Removing Barriers Blog

Chief Advocacy Officer writes to policymakers on Capitol Hill highlighting the credit union difference
Posted October 25, 2019 by CUNA Advocacy

Yesterday, CUNA's Chief Advocacy Officer wrote to policymakers and their staff on Capitol Hill highlighting the credit union difference and rebut inaccurate bank claims. 

The full email to Congress is below:

The bankers are at it again: complaining about the credit union tax status and how credit unions are using their structure and mission to serve their members. Their complaints aren't new but that doesn't mean they can go unanswered.
Credit unions work hard in the community day in and day out. They're tax-exempt based on their structure as not-for-profit financial cooperatives and the mission that Congress gave them: to promote thrift and provide access to credit for provident purposes. They earn this status every day through the service and investment they make to their members and communities.  

The banks say there's no longer any difference between credit unions and banks, but that couldn't be further from the truth. And we're proud of the credit union difference:  

  • Credit unions paid $5.1 billion in taxes in 2018. Meanwhile, according to the FDIC, the bankers received a $30 billion tax break last year, funneling most of this to investors, not customers.  
  • Credit unions have opened 1,600+ branches since 2004. Since the financial crisis, banks have closed 11,500 branches, creating 86 new banking deserts. Many of the community banks rushing to cash out their portfolios turn to credit unions to ensure their communities are served by a local financial services partner. 
  • Since 2014, bank assets have grown by $3.5 trillion.
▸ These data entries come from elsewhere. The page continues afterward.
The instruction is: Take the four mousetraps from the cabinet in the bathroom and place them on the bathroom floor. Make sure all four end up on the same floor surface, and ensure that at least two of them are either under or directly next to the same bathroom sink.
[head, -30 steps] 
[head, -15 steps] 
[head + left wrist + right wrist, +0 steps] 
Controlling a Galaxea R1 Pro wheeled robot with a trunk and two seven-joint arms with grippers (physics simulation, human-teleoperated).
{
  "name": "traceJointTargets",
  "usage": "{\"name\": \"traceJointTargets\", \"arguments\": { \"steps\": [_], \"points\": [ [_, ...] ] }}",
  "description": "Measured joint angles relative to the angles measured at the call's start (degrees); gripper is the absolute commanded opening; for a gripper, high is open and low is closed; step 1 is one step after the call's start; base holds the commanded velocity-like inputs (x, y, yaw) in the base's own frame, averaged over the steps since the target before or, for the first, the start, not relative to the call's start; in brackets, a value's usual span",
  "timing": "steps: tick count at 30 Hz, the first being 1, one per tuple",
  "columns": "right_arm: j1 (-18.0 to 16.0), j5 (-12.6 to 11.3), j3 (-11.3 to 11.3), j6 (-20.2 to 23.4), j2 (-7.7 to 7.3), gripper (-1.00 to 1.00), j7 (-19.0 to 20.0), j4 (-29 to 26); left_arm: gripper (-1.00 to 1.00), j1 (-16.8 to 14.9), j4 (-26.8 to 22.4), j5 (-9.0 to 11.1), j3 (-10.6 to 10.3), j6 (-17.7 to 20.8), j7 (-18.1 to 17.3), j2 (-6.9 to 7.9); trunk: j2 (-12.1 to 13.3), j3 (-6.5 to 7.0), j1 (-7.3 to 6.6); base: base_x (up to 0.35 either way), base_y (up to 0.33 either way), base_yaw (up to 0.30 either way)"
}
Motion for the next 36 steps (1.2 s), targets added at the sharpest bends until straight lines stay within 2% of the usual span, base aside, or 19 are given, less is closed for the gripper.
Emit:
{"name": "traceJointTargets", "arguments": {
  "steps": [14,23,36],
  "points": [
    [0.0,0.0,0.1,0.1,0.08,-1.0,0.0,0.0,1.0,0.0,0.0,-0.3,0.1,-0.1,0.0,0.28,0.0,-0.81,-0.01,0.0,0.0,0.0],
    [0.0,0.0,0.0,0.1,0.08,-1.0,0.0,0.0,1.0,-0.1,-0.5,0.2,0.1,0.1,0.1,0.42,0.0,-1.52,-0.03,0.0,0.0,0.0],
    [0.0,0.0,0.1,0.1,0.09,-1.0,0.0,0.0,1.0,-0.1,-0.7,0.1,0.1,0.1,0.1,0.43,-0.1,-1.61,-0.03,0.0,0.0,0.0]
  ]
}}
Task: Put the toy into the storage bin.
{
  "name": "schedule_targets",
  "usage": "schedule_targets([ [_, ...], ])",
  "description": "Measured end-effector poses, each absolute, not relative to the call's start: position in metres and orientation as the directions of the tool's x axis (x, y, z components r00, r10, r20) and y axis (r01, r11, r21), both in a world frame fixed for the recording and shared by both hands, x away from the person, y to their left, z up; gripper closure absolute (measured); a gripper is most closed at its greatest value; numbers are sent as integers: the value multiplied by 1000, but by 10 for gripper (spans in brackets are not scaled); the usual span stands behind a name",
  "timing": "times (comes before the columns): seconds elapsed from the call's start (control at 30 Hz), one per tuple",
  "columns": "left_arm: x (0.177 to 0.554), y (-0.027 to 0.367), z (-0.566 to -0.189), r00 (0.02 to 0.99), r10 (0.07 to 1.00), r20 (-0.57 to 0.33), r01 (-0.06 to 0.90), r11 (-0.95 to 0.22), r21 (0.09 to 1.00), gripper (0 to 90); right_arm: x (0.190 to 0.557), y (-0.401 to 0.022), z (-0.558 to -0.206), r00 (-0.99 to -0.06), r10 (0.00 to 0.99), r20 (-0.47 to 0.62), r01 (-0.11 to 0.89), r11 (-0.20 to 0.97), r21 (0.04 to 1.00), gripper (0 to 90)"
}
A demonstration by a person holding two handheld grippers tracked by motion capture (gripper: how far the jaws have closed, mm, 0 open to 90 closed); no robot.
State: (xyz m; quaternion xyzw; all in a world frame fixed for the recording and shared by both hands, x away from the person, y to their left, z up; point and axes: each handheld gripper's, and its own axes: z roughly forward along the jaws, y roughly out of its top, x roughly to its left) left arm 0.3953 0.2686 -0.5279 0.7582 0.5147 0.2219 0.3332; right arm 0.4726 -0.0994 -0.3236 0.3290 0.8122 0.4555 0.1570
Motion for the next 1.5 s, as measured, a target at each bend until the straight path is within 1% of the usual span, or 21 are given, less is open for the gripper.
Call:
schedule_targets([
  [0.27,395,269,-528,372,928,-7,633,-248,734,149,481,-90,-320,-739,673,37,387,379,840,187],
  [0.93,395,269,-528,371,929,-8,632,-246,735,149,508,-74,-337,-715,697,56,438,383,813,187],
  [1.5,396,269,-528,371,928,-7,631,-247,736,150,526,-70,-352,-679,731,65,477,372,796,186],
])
The entire credit union system holds only $1.8 trillion in assets. Banks like JP Morgan Chase, Bank of America, and Wells Fargo each hold more in assets than every credit union combined.  
  • Banks, not credit unions, have racked up $300 billion in fines for anti-consumer behavior since 2009, according to Barclays & Capital Performance Group. 
  • Not-for-profit credit unions provide $16 billion in financial benefit annually through reduced fees, lower loan rates, higher returns, and competitive pressure on banks.

There's a reason that 115 million Americans—your constituents—have chosen to make credit unions their financial partner. Thank you for continuing to put your trust in credit unions to serve them and uplift your community.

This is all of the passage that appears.